Available data —
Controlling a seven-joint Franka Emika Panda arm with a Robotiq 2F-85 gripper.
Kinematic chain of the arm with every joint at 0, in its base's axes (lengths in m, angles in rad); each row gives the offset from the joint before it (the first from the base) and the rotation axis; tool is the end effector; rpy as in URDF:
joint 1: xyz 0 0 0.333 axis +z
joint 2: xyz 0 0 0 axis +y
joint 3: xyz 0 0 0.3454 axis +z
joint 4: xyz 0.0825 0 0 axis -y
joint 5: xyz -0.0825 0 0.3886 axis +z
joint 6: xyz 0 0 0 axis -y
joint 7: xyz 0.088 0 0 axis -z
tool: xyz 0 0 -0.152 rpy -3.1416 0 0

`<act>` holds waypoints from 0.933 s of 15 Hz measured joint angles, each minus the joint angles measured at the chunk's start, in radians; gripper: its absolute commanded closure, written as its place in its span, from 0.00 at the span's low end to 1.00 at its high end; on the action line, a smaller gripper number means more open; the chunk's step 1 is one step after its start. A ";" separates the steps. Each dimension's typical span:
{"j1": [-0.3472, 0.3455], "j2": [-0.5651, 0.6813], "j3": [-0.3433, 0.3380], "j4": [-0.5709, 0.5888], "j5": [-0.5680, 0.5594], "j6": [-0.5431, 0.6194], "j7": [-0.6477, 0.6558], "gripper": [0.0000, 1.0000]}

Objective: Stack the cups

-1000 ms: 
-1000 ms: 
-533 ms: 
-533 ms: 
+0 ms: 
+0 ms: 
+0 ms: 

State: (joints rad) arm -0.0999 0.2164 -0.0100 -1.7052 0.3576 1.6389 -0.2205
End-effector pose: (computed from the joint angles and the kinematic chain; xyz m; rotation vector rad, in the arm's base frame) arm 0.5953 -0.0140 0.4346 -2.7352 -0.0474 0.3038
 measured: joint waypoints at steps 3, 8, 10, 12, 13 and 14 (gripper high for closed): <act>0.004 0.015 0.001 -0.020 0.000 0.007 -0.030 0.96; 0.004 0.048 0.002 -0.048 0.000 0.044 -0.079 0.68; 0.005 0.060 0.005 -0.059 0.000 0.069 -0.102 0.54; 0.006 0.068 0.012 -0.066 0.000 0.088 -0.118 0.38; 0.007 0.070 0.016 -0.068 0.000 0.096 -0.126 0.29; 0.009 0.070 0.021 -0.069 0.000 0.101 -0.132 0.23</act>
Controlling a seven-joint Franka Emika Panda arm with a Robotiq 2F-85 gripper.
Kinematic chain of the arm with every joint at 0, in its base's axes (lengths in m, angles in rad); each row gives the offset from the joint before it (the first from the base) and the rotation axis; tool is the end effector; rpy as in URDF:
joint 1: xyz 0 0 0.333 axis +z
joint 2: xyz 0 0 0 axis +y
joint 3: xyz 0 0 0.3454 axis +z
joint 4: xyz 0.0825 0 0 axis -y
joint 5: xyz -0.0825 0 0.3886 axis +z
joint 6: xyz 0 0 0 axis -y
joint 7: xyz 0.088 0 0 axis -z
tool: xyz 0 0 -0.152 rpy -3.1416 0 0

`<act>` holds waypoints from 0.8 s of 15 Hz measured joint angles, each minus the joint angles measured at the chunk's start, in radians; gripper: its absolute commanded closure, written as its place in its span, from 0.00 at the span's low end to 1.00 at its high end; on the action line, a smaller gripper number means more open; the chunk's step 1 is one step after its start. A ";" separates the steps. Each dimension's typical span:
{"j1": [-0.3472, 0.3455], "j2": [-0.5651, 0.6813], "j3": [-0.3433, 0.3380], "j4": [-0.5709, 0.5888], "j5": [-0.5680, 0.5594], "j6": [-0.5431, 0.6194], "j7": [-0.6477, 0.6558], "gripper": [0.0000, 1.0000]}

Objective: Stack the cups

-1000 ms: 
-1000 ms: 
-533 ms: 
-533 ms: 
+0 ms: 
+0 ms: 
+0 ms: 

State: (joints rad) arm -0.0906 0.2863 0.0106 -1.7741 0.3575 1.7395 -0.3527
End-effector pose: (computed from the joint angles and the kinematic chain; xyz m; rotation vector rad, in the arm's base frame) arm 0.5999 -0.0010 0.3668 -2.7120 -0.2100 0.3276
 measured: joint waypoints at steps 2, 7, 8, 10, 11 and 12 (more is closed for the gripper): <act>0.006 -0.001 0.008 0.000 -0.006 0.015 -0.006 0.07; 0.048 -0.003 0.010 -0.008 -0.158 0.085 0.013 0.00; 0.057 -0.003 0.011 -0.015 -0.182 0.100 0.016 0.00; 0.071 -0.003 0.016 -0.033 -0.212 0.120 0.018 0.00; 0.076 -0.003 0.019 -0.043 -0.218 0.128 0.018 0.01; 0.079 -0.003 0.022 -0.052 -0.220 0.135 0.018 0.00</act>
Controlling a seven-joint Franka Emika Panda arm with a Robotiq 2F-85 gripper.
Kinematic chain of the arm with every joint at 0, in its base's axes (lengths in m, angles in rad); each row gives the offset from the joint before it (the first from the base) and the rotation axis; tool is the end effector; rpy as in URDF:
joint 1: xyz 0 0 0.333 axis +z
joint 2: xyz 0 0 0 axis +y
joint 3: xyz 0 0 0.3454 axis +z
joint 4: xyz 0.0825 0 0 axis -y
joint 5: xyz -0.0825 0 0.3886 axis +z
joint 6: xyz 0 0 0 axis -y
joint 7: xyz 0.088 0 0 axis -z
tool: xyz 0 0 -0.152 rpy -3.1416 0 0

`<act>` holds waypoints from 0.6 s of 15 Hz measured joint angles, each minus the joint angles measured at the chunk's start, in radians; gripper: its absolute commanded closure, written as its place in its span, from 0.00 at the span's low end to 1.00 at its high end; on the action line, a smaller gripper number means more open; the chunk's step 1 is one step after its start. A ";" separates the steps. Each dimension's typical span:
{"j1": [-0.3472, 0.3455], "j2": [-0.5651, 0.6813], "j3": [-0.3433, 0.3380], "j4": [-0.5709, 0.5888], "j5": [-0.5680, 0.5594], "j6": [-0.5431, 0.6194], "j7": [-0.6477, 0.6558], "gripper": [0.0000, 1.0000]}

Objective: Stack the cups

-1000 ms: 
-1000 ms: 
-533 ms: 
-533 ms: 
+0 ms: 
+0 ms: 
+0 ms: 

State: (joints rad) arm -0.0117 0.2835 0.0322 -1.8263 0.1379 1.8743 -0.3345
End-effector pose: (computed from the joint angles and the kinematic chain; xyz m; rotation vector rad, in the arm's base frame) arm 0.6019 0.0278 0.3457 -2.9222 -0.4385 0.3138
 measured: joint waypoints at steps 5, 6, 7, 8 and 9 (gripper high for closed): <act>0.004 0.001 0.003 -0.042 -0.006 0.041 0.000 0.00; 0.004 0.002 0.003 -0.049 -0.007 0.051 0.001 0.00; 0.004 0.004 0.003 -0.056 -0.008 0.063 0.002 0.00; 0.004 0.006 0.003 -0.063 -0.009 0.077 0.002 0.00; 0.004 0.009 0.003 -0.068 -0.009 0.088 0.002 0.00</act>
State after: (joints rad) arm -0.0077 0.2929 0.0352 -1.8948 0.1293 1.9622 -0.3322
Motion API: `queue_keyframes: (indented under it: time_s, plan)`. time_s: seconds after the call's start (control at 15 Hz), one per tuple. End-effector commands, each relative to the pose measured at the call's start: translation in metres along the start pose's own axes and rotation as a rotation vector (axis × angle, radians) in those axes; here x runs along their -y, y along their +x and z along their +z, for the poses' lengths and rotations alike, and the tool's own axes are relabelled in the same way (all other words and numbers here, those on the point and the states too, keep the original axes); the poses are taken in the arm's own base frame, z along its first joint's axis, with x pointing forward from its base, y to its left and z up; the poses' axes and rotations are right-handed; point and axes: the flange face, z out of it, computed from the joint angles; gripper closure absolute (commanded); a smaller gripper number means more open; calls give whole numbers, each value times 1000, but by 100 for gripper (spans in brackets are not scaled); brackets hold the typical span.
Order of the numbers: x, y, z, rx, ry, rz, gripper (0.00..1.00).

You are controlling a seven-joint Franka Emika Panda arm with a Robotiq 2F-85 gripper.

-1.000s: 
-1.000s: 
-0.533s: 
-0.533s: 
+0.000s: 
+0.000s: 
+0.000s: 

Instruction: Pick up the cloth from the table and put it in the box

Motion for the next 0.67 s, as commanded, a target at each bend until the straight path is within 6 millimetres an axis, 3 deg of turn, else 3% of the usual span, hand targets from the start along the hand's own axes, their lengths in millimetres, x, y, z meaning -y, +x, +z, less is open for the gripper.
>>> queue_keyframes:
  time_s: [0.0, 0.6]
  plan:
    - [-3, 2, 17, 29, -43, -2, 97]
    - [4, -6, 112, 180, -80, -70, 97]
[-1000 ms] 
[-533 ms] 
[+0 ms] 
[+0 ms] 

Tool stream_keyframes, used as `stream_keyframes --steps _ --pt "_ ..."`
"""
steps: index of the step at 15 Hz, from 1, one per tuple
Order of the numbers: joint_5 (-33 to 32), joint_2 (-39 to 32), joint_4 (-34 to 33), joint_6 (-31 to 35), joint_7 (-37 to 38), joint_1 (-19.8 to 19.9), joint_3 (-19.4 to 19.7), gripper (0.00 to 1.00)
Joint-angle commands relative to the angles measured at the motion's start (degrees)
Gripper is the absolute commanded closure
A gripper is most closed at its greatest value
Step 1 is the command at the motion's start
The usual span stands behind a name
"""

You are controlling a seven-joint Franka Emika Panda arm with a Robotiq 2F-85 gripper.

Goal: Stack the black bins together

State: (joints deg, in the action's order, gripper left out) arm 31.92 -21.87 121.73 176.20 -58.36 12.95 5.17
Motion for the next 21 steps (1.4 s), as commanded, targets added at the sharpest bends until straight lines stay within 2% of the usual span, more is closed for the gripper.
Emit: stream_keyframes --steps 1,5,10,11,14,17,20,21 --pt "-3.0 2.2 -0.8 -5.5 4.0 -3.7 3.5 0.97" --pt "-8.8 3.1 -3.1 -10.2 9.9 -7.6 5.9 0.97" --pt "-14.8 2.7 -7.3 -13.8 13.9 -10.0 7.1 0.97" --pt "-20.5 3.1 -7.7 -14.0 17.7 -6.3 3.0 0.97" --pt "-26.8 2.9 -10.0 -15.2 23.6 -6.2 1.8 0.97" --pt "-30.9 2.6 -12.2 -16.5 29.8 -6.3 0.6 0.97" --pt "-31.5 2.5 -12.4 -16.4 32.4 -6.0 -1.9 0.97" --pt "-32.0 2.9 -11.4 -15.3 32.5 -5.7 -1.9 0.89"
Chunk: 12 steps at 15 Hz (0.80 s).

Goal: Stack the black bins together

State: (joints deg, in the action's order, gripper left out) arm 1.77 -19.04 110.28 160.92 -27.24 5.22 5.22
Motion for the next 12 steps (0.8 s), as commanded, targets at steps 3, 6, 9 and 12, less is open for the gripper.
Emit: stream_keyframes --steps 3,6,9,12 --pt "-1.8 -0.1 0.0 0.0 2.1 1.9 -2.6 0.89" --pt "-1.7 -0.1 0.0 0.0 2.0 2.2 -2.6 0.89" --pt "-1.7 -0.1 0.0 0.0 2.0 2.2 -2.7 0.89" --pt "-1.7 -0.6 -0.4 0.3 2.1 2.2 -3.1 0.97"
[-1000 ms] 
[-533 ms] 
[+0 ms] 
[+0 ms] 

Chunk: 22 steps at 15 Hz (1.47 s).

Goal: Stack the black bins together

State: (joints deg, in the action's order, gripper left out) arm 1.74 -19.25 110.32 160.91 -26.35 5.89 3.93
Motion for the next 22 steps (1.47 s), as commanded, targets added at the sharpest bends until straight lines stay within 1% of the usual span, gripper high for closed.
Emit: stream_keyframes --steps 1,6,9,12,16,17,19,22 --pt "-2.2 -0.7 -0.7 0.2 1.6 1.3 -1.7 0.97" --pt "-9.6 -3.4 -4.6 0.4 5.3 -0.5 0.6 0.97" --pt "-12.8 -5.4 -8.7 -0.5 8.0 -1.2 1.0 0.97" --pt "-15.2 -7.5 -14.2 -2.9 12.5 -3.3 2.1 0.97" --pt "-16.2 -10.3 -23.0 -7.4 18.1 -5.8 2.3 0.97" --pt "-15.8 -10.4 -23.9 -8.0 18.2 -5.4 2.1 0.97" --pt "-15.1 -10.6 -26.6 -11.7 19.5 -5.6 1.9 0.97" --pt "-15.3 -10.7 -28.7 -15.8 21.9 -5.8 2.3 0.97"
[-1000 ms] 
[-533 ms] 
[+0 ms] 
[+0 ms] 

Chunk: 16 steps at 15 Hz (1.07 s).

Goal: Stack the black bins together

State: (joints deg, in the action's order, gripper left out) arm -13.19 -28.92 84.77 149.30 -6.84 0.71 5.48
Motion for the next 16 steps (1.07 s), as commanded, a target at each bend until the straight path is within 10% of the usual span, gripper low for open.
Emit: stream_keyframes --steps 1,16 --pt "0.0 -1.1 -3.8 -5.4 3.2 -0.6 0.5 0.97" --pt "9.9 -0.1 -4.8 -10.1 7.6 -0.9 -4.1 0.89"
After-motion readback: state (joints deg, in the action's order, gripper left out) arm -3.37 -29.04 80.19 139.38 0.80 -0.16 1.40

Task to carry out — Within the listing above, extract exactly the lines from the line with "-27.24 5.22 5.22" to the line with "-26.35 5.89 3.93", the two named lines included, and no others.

Solved exercise —
State: (joints deg, in the action's order, gripper left out) arm 1.77 -19.04 110.28 160.92 -27.24 5.22 5.22
Motion for the next 12 steps (0.8 s), as commanded, targets at steps 3, 6, 9 and 12, less is open for the gripper.
Emit: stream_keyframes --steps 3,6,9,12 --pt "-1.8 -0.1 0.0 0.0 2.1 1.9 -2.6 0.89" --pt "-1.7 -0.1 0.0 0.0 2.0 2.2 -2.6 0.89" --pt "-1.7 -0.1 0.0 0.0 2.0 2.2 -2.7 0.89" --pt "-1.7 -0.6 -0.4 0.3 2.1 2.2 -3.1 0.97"
[-1000 ms] 
[-533 ms] 
[+0 ms] 
[+0 ms] 

Chunk: 22 steps at 15 Hz (1.47 s).

Goal: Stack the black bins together

State: (joints deg, in the action's order, gripper left out) arm 1.74 -19.25 110.32 160.91 -26.35 5.89 3.93

This exercise requires no further response.